#### [Work instruction]
Below is a listing; return it in full, exactly as it appears.
Information supplied: Begin
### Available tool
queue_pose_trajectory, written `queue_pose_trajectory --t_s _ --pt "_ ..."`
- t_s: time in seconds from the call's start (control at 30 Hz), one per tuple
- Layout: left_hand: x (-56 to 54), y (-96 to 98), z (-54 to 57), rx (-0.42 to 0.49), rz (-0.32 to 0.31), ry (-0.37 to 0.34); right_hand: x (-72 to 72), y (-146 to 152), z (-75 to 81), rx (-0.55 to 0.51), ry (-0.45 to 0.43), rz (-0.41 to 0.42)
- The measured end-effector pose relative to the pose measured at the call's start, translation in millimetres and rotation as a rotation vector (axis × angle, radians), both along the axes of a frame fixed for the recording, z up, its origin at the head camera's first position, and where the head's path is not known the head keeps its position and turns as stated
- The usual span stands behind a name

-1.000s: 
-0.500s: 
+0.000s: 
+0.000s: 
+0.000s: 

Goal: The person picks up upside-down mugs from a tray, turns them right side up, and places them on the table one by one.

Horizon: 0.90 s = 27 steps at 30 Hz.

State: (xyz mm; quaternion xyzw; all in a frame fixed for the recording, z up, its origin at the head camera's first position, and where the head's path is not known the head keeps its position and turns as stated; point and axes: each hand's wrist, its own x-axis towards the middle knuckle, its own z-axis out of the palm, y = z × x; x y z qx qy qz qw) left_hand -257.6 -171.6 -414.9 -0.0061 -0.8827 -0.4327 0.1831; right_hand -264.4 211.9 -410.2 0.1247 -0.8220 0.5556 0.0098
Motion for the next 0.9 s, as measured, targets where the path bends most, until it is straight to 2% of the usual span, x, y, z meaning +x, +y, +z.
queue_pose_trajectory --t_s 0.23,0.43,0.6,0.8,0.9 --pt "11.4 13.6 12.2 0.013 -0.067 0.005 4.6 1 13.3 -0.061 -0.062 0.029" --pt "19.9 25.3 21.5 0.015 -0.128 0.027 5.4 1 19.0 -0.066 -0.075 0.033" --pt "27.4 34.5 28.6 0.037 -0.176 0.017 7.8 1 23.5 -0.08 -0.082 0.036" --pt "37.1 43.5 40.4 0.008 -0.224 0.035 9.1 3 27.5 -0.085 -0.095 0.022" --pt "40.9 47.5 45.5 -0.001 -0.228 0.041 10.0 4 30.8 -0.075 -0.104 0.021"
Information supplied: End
#### [Task result]
### Available tool
queue_pose_trajectory, written `queue_pose_trajectory --t_s _ --pt "_ ..."`
- t_s: time in seconds from the call's start (control at 30 Hz), one per tuple
- Layout: left_hand: x (-56 to 54), y (-96 to 98), z (-54 to 57), rx (-0.42 to 0.49), rz (-0.32 to 0.31), ry (-0.37 to 0.34); right_hand: x (-72 to 72), y (-146 to 152), z (-75 to 81), rx (-0.55 to 0.51), ry (-0.45 to 0.43), rz (-0.41 to 0.42)
- The measured end-effector pose relative to the pose measured at the call's start, translation in millimetres and rotation as a rotation vector (axis × angle, radians), both along the axes of a frame fixed for the recording, z up, its origin at the head camera's first position, and where the head's path is not known the head keeps its position and turns as stated
- The usual span stands behind a name

-1.000s: 
-0.500s: 
+0.000s: 
+0.000s: 
+0.000s: 

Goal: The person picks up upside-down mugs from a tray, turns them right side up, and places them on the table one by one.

Horizon: 0.90 s = 27 steps at 30 Hz.

State: (xyz mm; quaternion xyzw; all in a frame fixed for the recording, z up, its origin at the head camera's first position, and where the head's path is not known the head keeps its position and turns as stated; point and axes: each hand's wrist, its own x-axis towards the middle knuckle, its own z-axis out of the palm, y = z × x; x y z qx qy qz qw) left_hand -257.6 -171.6 -414.9 -0.0061 -0.8827 -0.4327 0.1831; right_hand -264.4 211.9 -410.2 0.1247 -0.8220 0.5556 0.0098
Motion for the next 0.9 s, as measured, targets where the path bends most, until it is straight to 2% of the usual span, x, y, z meaning +x, +y, +z.
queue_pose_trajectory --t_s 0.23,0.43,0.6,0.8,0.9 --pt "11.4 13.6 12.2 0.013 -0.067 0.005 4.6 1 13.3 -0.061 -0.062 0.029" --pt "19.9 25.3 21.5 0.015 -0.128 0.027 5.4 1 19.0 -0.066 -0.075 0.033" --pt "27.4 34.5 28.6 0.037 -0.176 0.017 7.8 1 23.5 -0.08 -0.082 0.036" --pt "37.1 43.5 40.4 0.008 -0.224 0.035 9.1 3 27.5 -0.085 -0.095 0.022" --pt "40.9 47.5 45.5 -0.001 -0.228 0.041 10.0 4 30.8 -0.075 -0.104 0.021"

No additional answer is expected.